美しい姿で男を誘惑する古木女が、あんなに大暴れだもの。ブチ切れだったに違いない。
「それと不思議なことに檻の鍵が開けられていたんだ。仮にも魔獣を入れる檻だから特別でね……鍵は複数ある。鍵を持つ者は全員檻の周りにいた。しかし腰に帯びた鍵がなくなっていたんだ」
「しかも全員のだ」
え、なんて迂闊なの? それとも鈍すぎるの?
管理者全員が鍵をすられたと言うことなのだとしたら、とんでもないことだ。
目を丸くしている私に、エドワード様は困ったように眉を下げて笑った。
「なんとも恥ずかしいところだ。王城での警備だというのに」
「君が倒してくれた古木女を調べてはみたが、何か興奮剤などが使われていた形跡はなかった。管理者の不注意と言えば不注意なのだが……」
そう、不注意。
しかし何者かの意図によって鍵は盗まれている。これは何者かの悪意によって引き起こされた事件と行っていいはずだ。貴族令嬢だけで無い。王家に対する攻撃と判断してもいいことだ。

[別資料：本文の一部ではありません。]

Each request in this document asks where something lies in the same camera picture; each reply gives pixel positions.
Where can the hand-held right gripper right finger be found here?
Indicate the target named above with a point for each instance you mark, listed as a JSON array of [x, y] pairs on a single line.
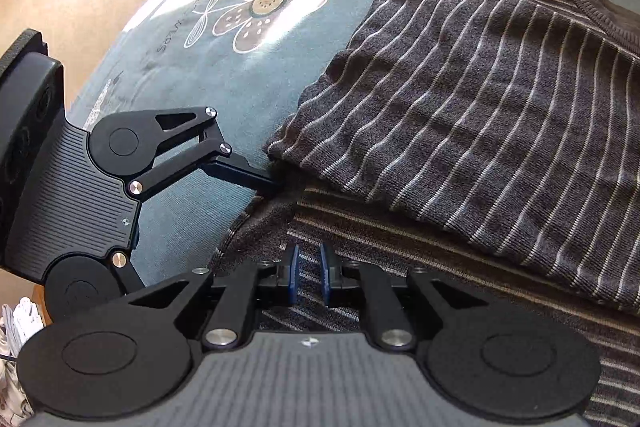
[[325, 274]]

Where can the wooden bed side rail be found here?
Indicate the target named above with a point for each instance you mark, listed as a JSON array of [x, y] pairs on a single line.
[[41, 302]]

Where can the grey striped sweater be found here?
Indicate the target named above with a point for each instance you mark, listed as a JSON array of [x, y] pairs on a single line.
[[450, 132]]

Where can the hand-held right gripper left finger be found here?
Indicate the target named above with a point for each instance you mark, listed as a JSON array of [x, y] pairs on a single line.
[[294, 274]]

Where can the white patterned cloth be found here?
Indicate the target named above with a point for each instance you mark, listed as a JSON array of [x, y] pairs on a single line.
[[15, 357]]

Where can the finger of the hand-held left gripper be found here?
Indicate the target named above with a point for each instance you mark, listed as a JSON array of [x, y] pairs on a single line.
[[127, 272], [240, 174]]

偶然、古木女が国王陛下や王妃様ではなく私のいた方向に直進していたため、人的被害は出ていなかっただけのこと。
私の頭の中には市井で流行っているサスペンス小説のようなストーリーが大量に浮かんでくる。
私はぐるぐると思考を渦巻かせながら、考え込む。
王族の暗殺。
国家転覆。
隣国の暗殺者......
顔を青ざめさせる私を、エドワード様もオズウィン様も心配そうに見つめてくる。
木っ端貴族の私が関わっていいことなのだろうか?
口封じされない? 私……そう心配していた。
「まだ不可解な点が多い。君にもまた話を聞くことになると思うが、そのときはよろしく頼むよ」
「はいっ!」
声を裏返しながら、私はエドワード様に頭を下げる。エドワード様が退出するまで頭を上げないつもりでいる私に、彼は笑いながらオズウィン様に声をかけた。
「オズウィン、ニューベリー嬢を送ってあげなよ。もちろんアレクサンダー家の馬車でね」
「ああ、もちろんだ」
この言葉に私はガチン、と硬直する。
完全に王家も私がオズウィン様と婚約することを望んでいる……もう完全に私には逃げ場がない。
いや、そもそも結婚出来るか、婿を取らねばならないかとかあれこれ気を揉んでいたのだからこれは良いこと、なのだけれど……
アレクサンダー家に嫁ぐ場合、メアリお姉様の夢は潰れる。
私たちだけが、ニューベリー家の子なのだから。
そう「王子様と結婚する」というお姉様の夢が。